The Principles of Bookselling

by Craig Stark

#59, 2 January 2006

How To Identify and Apply Them

As editor of BookThink, I try to stay abreast of trends in bookselling. At the same time, I also try to understand them. It's useful to identify books that have exceptional resale potential in the here and now - and I make regular, pointed efforts to do this often - but I don't stop there. If I'm also able to understand why a given book is desirable, my ability to spot similar books in the future is significantly enhanced. In fact, a working knowledge of principles derived from this understanding ultimately becomes more valuable than a mind crammed with facts. Principles grow like roots, forever branching out to reach more and different things. Facts behave differently: They begin and end in the same place.

[EDITOR'S NOTE: Flashpoints are based on this same concept.]

Example. It's a fact that first printings of Annie Proulz's Close Range: Wyoming Stories are heating up in the marketplace as we speak, and signed copies are hotter yet.

Not bad for a book published in 1999 with a sizable print run. Ok, big deal, commit the title and perhaps the author to memory and keep an eye out for it. Next.

But wait. If you stop here (and I think many booksellers do) you'll miss an important principle that can be extracted from this: If a movie heats up, if it's drawing audiences by the millions - and especially if it's broken new ground, stirred up controversy, etc. - look back for bookselling gold. Applying this principle is easy. First, find out if the movie is based on a previously published novel or story. Second, buy up as many copies as you can - quickly - before word filters back into the bookselling community that this title is beginning to move.

Identifying this principle in the first place isn't as easy as applying it, but it's hardly difficult. If you don't know why Proulz's book is stirring up interest now, the movie Brokeback Mountain is based on a novella of the same name that made its first book appearance in Wyoming Stories. I'm guessing that not too many booksellers know this yet. I'm guessing also that even fewer of them know that the story made its first print appearance in the New Yorker magazine in 1997 - in fact, the New Yorker won the National Magazine Award for publishing it. It was also published the following year in Prize Stories 1998: The O. Henry Awards. It's difficult to predict how collectible Prize Stories 1998 will be - probably not - but I'd put my money on copies of the October 13, 1997 New Yorker without blinking because it was its first appearance.

It may be somewhat late for you to enter the Brokeback Mountain game now, especially since I've just outed the title to thousands of booksellers, but now that you know this principle, you can apply it the next time a movie hits the streets running.

But don't stop here either. It's possible to take this one step further, though this isn't for the faint of heart because it involves additional risk. Waiting until a movie takes off requires fast action; the window of opportunity closes quickly. But what if you could somehow enter the game earlier? Your potential for profit would be that much greater, and you might even have time to solicit signatures from authors.

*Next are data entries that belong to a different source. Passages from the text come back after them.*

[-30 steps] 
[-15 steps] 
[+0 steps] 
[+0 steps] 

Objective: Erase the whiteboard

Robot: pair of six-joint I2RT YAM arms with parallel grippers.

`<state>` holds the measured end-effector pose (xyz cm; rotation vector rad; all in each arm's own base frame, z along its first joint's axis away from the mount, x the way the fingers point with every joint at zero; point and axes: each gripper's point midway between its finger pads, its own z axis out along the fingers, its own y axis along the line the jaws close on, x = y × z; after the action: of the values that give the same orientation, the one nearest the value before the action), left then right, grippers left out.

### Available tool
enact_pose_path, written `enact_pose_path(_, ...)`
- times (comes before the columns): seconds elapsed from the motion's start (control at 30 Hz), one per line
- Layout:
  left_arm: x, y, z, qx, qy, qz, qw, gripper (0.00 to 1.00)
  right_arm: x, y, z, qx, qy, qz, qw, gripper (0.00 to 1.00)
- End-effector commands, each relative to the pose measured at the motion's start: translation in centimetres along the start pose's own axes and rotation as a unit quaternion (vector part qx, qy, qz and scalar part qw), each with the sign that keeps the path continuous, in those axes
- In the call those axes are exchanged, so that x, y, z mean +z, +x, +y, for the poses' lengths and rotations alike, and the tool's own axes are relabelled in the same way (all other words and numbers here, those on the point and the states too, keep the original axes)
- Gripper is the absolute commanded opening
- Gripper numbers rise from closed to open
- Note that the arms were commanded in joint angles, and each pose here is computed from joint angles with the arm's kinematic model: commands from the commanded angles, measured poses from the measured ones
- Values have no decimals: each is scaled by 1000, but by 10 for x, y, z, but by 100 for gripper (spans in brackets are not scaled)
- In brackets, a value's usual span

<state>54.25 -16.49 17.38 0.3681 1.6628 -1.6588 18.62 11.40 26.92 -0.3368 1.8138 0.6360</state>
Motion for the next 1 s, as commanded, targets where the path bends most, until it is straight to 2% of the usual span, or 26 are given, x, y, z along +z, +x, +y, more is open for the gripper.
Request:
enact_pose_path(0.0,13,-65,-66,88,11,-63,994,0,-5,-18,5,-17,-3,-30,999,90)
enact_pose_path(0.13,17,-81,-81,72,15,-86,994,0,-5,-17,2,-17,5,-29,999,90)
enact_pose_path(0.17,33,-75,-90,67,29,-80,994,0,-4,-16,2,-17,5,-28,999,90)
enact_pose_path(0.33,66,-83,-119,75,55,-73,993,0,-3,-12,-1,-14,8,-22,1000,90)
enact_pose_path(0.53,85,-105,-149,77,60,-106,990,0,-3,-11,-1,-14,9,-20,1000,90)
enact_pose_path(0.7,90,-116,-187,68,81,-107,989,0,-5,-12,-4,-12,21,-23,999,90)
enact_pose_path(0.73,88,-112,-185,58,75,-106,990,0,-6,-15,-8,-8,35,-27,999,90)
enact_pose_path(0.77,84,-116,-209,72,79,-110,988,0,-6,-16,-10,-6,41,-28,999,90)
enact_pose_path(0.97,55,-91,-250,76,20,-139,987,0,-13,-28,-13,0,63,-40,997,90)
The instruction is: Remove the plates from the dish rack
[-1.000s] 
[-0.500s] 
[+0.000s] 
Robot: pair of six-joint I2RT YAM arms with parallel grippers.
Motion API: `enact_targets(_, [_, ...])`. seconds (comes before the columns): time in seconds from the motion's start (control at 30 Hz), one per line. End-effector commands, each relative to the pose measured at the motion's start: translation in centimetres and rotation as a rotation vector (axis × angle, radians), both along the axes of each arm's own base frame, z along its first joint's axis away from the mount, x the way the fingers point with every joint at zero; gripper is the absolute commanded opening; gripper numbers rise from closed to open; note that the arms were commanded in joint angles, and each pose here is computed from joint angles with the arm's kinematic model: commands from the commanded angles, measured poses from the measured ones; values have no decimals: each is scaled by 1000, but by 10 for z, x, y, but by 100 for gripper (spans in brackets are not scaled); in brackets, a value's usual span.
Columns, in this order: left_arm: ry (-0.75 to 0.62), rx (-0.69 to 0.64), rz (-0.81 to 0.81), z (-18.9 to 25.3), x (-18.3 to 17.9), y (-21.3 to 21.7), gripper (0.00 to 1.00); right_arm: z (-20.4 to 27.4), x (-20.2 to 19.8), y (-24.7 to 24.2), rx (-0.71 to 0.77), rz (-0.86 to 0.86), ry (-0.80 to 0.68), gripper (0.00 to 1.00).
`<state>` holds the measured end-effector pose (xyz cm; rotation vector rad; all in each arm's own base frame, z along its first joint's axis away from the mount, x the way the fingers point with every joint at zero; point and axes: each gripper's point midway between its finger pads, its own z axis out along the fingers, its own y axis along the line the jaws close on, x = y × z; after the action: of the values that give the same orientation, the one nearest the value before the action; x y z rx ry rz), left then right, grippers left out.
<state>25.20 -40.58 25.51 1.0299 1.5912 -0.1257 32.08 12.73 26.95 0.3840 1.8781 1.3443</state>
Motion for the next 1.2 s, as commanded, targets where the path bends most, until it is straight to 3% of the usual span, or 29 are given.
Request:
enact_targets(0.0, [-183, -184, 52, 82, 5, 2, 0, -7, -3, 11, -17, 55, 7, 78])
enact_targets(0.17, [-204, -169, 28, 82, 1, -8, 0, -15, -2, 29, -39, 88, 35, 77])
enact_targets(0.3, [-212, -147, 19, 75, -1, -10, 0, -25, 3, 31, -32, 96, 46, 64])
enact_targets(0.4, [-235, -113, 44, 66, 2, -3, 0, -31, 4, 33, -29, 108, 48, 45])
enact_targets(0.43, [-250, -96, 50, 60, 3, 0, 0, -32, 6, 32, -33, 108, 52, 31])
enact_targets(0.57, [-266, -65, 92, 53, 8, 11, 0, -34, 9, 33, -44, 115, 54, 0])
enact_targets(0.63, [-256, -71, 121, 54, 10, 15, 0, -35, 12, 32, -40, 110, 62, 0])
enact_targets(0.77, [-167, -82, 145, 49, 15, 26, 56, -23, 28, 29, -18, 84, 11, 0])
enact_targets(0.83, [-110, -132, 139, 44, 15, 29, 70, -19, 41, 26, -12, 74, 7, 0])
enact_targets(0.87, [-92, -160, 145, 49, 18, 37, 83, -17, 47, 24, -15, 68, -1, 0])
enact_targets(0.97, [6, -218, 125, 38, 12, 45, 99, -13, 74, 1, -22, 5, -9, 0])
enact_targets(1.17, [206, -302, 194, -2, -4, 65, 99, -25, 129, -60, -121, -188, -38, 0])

Here's how. Movies don't manifest themselves in theaters overnight, and if they have the potential to be controversial, word gets out well in advance, sometimes in the form of deliberate studio publicity. This information can be found almost instantly online and/or in print media. And here are the principles that you could have extracted from this same example: One, if a yet-to-be-released movie seems to have potential for breaking new ground, look back for bookselling gold; and two, collectors follow quality. Moving forward on this will require you to both familiarize yourself with the plot and also make some sort of evaluation of the fiction it's based on.

Here's how things play out in my example. First, in the context of major motion pictures, Brokeback Mountain does break new ground, not because it features gay (or bisexual) men, though this is at least not overly common in mainstream film, but because it's a love story about two men, and the point of the movie is their love, not its sexual expression, which is deliberately soft-shoed. This would be retrodding very old ground, of course, if the lovers were man and woman, and to some extent if they were woman and woman. Man and man, however - well, prevailing public perception (right or wrong) heretofore has been that for men it was mostly if not entirely about sex. Controversial? You bet, and it's stirred up a lot of debate.

Second, quality. In my opinion, perceptive readers encountering Proulz's fiction for the first time could probably sniff out the exceptional quality of her writing in a few paragraphs. If not, the accolades that followed its publication in the New Yorker and its subsequent selection for an O. Henry Award would be evidence enough.

Simple? Maybe not as simple as the first approach, but still doable - and you should do these kinds of things if you're serious about bookselling. If you're a full-time bookseller, you have to be serious.